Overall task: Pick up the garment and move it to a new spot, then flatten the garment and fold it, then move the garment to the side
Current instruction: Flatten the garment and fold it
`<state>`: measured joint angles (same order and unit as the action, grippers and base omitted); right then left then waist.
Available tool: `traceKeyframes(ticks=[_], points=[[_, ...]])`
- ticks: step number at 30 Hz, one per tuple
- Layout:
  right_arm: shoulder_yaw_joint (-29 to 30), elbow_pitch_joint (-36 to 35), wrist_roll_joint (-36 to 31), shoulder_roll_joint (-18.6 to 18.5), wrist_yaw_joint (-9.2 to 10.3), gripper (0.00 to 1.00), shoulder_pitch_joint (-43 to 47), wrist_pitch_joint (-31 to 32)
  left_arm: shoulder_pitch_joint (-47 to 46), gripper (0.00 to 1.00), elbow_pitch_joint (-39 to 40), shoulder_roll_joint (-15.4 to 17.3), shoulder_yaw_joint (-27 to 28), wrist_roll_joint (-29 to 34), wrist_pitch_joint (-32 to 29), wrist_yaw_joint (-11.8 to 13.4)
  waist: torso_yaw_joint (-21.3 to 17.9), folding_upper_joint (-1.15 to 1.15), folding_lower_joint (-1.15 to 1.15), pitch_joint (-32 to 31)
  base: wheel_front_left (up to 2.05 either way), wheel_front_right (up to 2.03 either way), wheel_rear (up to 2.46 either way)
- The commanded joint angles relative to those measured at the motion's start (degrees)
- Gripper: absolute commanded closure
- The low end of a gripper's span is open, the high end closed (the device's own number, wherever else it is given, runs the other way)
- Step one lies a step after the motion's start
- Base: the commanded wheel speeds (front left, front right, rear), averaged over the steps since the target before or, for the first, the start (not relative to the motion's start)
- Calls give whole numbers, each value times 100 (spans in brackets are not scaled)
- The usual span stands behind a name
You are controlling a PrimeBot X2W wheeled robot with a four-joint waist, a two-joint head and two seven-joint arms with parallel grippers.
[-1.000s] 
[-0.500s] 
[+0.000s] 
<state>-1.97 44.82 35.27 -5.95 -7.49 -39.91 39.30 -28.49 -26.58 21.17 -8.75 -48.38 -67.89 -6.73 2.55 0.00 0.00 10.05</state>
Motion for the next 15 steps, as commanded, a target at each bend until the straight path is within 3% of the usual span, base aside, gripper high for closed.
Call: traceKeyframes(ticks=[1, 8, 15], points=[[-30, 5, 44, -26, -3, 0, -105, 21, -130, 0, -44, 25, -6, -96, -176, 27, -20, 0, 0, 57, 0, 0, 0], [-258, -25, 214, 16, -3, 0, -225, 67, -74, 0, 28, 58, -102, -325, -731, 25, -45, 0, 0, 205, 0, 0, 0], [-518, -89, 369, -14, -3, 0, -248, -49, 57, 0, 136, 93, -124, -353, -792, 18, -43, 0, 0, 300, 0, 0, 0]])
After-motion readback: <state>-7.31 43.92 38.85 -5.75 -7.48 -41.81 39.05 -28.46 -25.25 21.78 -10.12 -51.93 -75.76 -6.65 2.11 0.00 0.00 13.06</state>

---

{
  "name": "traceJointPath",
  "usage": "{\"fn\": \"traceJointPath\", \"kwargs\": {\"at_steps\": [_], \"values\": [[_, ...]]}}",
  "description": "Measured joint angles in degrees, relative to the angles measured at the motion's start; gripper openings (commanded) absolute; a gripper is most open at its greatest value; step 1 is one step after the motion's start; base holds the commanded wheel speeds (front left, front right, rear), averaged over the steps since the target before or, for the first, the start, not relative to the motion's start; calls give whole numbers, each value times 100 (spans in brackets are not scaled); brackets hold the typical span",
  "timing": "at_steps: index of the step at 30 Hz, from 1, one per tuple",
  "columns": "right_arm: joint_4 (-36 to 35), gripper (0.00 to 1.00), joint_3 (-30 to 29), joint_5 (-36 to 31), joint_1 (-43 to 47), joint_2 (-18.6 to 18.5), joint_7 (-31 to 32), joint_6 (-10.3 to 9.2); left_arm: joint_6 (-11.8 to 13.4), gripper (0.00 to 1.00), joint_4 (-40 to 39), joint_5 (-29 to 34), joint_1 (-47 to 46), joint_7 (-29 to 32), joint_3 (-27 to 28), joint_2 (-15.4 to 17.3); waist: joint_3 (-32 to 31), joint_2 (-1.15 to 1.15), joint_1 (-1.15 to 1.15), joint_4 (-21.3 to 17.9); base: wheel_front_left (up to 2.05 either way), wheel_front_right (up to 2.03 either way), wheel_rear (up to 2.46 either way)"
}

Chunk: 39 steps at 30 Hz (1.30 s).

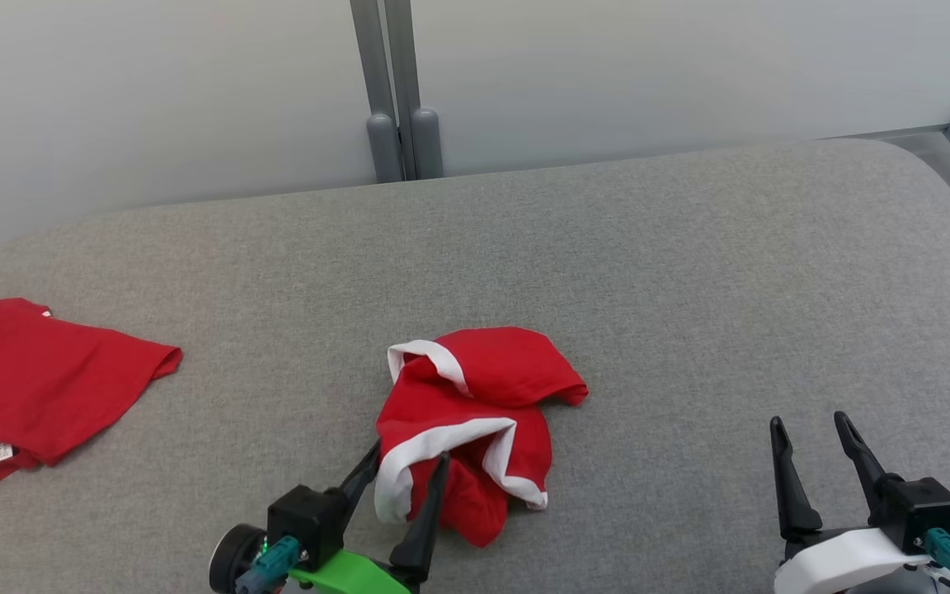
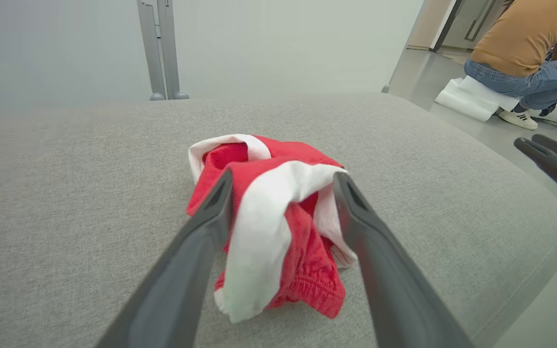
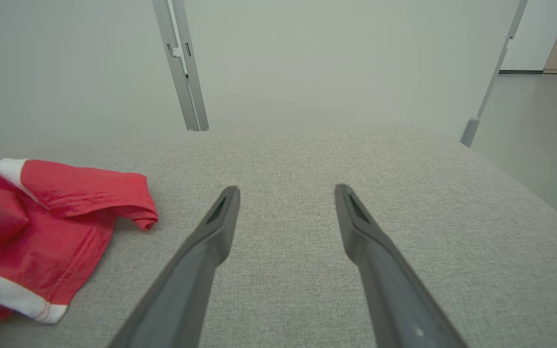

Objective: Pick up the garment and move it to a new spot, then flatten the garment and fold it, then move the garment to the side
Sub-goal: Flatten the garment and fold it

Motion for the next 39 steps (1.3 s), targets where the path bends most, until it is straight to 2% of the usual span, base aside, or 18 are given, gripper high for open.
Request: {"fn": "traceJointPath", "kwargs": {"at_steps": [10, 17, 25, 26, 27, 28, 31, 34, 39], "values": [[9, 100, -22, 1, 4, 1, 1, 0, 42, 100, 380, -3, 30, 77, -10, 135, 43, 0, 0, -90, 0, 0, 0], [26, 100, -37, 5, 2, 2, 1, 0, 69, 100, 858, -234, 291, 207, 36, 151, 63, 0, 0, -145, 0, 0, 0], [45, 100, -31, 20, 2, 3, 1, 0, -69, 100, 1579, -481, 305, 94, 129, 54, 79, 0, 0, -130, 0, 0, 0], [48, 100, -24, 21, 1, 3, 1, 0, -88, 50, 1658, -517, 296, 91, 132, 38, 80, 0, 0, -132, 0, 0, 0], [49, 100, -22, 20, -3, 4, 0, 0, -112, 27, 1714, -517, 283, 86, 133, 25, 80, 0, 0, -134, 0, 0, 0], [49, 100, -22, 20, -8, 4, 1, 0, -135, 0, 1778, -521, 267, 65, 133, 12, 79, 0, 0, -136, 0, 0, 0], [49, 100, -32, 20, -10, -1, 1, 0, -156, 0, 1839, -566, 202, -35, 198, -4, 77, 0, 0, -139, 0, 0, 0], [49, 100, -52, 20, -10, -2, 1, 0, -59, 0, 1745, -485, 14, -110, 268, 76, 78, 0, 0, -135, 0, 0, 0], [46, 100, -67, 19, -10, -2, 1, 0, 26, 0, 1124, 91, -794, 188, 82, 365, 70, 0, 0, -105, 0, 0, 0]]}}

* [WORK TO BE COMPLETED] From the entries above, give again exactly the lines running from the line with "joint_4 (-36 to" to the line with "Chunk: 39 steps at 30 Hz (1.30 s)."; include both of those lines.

* [WRITTEN SOLUTION]
  "columns": "right_arm: joint_4 (-36 to 35), gripper (0.00 to 1.00), joint_3 (-30 to 29), joint_5 (-36 to 31), joint_1 (-43 to 47), joint_2 (-18.6 to 18.5), joint_7 (-31 to 32), joint_6 (-10.3 to 9.2); left_arm: joint_6 (-11.8 to 13.4), gripper (0.00 to 1.00), joint_4 (-40 to 39), joint_5 (-29 to 34), joint_1 (-47 to 46), joint_7 (-29 to 32), joint_3 (-27 to 28), joint_2 (-15.4 to 17.3); waist: joint_3 (-32 to 31), joint_2 (-1.15 to 1.15), joint_1 (-1.15 to 1.15), joint_4 (-21.3 to 17.9); base: wheel_front_left (up to 2.05 either way), wheel_front_right (up to 2.03 either way), wheel_rear (up to 2.46 either way)"
}

Chunk: 39 steps at 30 Hz (1.30 s).

The response to this exercise is done.